*** Block opens ***
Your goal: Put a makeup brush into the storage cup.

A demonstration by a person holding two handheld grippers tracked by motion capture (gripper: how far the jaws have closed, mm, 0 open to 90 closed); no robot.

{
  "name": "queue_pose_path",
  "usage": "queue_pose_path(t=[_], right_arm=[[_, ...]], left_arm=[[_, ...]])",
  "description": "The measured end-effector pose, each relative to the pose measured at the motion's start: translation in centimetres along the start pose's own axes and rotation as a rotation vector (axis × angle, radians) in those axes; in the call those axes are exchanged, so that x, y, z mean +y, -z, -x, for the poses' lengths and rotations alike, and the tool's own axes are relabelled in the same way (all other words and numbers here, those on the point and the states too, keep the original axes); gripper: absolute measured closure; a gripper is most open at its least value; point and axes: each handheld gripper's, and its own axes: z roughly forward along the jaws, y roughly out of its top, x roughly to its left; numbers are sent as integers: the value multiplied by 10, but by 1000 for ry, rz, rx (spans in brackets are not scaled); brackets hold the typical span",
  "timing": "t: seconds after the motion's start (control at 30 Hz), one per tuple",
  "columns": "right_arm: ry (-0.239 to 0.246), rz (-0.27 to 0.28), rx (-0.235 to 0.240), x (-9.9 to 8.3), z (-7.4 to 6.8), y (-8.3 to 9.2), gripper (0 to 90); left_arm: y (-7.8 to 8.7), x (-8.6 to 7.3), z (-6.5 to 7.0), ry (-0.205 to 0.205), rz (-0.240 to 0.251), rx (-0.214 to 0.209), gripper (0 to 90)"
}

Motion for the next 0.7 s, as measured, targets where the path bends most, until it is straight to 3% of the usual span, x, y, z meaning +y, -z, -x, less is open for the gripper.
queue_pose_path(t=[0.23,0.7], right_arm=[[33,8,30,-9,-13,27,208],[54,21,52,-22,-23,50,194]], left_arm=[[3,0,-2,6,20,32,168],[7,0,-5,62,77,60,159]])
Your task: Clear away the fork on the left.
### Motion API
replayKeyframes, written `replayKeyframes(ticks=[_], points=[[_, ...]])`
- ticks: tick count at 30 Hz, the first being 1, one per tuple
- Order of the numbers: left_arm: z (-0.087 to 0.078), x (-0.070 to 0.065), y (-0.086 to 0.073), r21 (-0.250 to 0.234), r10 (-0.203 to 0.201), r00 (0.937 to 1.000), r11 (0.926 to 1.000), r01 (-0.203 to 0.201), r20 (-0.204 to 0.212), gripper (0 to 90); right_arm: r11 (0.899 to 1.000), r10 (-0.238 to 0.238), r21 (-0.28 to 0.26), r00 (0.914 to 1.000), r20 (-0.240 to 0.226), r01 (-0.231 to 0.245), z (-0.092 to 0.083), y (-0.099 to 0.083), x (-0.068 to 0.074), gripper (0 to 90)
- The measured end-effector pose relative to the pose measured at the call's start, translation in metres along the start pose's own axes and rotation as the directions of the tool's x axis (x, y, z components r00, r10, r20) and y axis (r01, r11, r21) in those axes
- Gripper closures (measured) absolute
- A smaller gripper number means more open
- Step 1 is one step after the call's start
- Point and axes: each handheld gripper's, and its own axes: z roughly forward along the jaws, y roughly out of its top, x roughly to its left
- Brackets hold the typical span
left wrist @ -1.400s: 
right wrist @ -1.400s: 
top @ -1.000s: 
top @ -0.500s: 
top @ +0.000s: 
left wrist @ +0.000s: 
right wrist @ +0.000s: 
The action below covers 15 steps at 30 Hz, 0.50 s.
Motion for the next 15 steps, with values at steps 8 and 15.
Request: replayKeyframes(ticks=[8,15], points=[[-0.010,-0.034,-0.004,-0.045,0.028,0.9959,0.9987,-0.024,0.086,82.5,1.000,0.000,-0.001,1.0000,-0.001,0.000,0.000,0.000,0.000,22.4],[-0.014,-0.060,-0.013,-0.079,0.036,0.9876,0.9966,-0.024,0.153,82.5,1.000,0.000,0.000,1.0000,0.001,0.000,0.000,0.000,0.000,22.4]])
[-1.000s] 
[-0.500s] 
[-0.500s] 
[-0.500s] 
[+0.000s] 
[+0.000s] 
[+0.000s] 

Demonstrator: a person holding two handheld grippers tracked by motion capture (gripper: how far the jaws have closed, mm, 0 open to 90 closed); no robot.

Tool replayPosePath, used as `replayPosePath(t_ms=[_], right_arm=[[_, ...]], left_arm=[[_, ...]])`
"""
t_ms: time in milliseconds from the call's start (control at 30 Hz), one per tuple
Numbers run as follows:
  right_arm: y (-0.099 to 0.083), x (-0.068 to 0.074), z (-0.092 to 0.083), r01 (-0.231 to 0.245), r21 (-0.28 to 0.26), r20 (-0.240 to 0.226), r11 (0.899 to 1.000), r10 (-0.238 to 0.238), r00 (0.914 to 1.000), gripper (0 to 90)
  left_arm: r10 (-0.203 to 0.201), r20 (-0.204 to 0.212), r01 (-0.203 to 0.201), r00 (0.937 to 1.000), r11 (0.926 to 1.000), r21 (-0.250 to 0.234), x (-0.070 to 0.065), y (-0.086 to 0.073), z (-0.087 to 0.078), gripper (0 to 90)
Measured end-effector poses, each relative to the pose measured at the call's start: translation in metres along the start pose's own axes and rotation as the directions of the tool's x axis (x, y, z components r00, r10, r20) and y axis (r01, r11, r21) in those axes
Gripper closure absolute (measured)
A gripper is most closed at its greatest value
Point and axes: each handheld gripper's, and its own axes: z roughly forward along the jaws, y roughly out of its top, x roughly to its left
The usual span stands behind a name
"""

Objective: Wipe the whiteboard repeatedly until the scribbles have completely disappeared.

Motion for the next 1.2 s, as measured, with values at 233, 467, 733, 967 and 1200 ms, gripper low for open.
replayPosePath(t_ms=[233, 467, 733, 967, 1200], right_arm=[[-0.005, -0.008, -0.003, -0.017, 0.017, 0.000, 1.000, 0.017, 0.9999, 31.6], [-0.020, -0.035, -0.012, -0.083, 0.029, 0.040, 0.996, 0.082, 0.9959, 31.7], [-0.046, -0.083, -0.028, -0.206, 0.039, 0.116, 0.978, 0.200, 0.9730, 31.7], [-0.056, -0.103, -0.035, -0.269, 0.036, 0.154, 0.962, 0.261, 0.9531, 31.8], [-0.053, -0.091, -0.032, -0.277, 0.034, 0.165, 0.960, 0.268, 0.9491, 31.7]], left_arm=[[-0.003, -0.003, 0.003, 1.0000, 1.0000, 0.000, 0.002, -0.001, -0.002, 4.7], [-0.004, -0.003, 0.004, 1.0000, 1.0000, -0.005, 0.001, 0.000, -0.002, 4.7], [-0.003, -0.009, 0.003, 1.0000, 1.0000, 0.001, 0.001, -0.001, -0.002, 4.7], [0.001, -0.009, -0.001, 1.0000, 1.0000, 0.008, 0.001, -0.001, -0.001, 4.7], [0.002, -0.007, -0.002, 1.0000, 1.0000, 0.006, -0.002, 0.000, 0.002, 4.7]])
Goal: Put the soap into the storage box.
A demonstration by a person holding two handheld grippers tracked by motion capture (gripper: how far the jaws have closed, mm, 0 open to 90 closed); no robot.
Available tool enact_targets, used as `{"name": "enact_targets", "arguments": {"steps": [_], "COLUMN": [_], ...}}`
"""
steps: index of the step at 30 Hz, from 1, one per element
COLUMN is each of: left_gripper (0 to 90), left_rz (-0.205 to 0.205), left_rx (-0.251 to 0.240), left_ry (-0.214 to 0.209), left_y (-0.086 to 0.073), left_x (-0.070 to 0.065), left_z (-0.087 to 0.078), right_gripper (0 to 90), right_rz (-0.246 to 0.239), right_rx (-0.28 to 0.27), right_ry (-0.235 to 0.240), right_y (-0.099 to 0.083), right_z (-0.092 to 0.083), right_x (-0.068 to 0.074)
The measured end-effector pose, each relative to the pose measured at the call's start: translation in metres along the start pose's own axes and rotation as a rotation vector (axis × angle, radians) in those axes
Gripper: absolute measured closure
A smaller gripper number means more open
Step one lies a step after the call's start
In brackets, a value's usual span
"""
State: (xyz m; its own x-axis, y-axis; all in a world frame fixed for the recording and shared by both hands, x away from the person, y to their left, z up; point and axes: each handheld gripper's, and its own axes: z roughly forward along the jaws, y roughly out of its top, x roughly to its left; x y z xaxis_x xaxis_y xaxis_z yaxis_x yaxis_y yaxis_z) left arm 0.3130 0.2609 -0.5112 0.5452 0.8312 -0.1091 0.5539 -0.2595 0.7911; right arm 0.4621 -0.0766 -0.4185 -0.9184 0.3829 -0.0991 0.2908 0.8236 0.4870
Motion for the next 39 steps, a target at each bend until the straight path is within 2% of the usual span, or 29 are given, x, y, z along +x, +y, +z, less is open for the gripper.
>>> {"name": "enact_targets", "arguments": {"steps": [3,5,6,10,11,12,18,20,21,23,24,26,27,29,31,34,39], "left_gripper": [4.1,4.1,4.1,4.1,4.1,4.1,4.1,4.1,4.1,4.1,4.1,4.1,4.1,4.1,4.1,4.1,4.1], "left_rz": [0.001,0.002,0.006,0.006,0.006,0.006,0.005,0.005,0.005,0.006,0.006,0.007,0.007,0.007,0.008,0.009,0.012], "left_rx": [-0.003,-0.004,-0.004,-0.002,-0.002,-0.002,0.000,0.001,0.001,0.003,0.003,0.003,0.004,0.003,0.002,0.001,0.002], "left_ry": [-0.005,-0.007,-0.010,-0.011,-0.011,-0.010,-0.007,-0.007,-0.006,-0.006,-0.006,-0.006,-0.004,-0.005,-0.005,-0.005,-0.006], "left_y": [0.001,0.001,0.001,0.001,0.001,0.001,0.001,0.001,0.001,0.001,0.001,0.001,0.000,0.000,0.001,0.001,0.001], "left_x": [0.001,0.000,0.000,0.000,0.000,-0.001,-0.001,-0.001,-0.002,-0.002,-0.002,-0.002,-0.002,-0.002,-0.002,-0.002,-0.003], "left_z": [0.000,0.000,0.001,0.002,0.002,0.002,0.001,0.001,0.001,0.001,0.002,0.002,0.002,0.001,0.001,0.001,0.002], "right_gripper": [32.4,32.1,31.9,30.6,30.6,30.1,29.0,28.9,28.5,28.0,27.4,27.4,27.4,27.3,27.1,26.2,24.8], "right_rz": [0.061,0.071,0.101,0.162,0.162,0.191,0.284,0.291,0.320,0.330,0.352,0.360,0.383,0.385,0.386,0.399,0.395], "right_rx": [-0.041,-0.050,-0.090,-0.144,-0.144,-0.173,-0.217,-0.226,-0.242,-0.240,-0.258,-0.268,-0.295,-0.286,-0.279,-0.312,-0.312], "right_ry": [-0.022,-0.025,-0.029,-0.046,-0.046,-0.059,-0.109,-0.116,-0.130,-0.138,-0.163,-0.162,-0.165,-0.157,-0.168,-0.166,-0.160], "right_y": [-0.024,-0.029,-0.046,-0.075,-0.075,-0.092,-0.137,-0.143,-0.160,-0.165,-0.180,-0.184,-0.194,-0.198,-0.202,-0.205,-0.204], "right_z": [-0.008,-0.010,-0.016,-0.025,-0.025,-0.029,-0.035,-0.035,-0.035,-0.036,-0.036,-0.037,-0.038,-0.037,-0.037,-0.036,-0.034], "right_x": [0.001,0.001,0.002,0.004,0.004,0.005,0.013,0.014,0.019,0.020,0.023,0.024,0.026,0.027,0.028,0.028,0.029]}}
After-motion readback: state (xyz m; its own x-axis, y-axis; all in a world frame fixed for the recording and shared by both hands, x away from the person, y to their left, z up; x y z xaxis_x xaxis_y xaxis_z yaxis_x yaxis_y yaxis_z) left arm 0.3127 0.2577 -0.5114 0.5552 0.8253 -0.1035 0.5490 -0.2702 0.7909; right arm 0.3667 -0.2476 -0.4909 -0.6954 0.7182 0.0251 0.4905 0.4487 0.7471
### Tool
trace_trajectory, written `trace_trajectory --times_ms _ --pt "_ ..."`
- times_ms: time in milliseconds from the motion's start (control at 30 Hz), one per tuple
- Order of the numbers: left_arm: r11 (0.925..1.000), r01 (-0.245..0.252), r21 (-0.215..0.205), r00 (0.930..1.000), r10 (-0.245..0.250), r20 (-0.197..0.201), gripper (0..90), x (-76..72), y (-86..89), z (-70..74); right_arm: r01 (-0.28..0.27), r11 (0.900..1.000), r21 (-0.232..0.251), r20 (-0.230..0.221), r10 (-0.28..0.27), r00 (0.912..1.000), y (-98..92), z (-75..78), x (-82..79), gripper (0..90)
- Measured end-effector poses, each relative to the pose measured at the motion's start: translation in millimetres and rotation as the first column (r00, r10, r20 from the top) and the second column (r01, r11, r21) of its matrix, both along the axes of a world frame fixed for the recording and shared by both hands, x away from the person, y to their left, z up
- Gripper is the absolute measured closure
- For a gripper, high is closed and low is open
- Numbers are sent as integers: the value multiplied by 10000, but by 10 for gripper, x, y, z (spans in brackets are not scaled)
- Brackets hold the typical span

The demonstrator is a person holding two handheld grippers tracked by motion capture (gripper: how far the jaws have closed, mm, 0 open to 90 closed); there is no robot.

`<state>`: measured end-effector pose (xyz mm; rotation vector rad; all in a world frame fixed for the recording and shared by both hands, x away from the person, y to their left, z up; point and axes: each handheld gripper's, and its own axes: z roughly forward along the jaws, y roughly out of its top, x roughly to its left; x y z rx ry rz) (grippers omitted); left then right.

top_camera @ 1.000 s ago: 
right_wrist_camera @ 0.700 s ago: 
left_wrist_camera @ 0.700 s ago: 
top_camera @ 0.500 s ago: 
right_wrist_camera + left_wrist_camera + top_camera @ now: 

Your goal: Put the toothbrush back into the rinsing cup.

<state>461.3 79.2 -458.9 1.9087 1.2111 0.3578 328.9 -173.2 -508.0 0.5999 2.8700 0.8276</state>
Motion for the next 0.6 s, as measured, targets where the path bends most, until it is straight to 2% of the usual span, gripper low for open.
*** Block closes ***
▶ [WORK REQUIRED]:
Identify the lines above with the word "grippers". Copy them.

▶ [ANSWER BELOW]:
A demonstration by a person holding two handheld grippers tracked by motion capture (gripper: how far the jaws have closed, mm, 0 open to 90 closed); no robot.
Demonstrator: a person holding two handheld grippers tracked by motion capture (gripper: how far the jaws have closed, mm, 0 open to 90 closed); no robot.
A demonstration by a person holding two handheld grippers tracked by motion capture (gripper: how far the jaws have closed, mm, 0 open to 90 closed); no robot.
The demonstrator is a person holding two handheld grippers tracked by motion capture (gripper: how far the jaws have closed, mm, 0 open to 90 closed); there is no robot.
`<state>`: measured end-effector pose (xyz mm; rotation vector rad; all in a world frame fixed for the recording and shared by both hands, x away from the person, y to their left, z up; point and axes: each handheld gripper's, and its own axes: z roughly forward along the jaws, y roughly out of its top, x roughly to its left; x y z rx ry rz) (grippers omitted); left then right.

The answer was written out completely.